▶ _Stored data_:
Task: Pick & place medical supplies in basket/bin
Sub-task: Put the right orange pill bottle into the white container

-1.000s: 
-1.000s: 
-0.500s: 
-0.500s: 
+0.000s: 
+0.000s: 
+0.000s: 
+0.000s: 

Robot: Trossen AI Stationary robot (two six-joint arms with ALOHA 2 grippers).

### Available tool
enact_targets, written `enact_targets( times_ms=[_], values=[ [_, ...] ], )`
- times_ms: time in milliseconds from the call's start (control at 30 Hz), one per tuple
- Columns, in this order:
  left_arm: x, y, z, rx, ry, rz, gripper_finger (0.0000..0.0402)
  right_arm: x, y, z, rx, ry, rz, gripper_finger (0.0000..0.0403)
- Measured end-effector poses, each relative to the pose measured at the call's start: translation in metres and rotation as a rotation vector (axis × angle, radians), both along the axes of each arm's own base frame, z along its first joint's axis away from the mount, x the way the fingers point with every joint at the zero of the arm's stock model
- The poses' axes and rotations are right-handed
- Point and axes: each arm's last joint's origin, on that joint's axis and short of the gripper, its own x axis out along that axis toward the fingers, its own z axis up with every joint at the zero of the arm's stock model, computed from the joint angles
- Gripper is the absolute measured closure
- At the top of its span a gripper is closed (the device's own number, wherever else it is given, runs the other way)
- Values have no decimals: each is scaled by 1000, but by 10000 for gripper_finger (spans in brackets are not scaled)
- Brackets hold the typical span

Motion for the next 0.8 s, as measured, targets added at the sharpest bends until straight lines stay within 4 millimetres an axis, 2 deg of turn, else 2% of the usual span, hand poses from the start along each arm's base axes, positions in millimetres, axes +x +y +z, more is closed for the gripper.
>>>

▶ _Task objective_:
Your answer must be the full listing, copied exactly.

▶ _Response area_:
Task: Pick & place medical supplies in basket/bin
Sub-task: Put the right orange pill bottle into the white container

-1.000s: 
-1.000s: 
-0.500s: 
-0.500s: 
+0.000s: 
+0.000s: 
+0.000s: 
+0.000s: 

Robot: Trossen AI Stationary robot (two six-joint arms with ALOHA 2 grippers).

### Available tool
enact_targets, written `enact_targets( times_ms=[_], values=[ [_, ...] ], )`
- times_ms: time in milliseconds from the call's start (control at 30 Hz), one per tuple
- Columns, in this order:
  left_arm: x, y, z, rx, ry, rz, gripper_finger (0.0000..0.0402)
  right_arm: x, y, z, rx, ry, rz, gripper_finger (0.0000..0.0403)
- Measured end-effector poses, each relative to the pose measured at the call's start: translation in metres and rotation as a rotation vector (axis × angle, radians), both along the axes of each arm's own base frame, z along its first joint's axis away from the mount, x the way the fingers point with every joint at the zero of the arm's stock model
- The poses' axes and rotations are right-handed
- Point and axes: each arm's last joint's origin, on that joint's axis and short of the gripper, its own x axis out along that axis toward the fingers, its own z axis up with every joint at the zero of the arm's stock model, computed from the joint angles
- Gripper is the absolute measured closure
- At the top of its span a gripper is closed (the device's own number, wherever else it is given, runs the other way)
- Values have no decimals: each is scaled by 1000, but by 10000 for gripper_finger (spans in brackets are not scaled)
- Brackets hold the typical span

Motion for the next 0.8 s, as measured, targets added at the sharpest bends until straight lines stay within 4 millimetres an axis, 2 deg of turn, else 2% of the usual span, hand poses from the start along each arm's base axes, positions in millimetres, axes +x +y +z, more is closed for the gripper.
>>>

Besides the given answer, there is nothing more to add.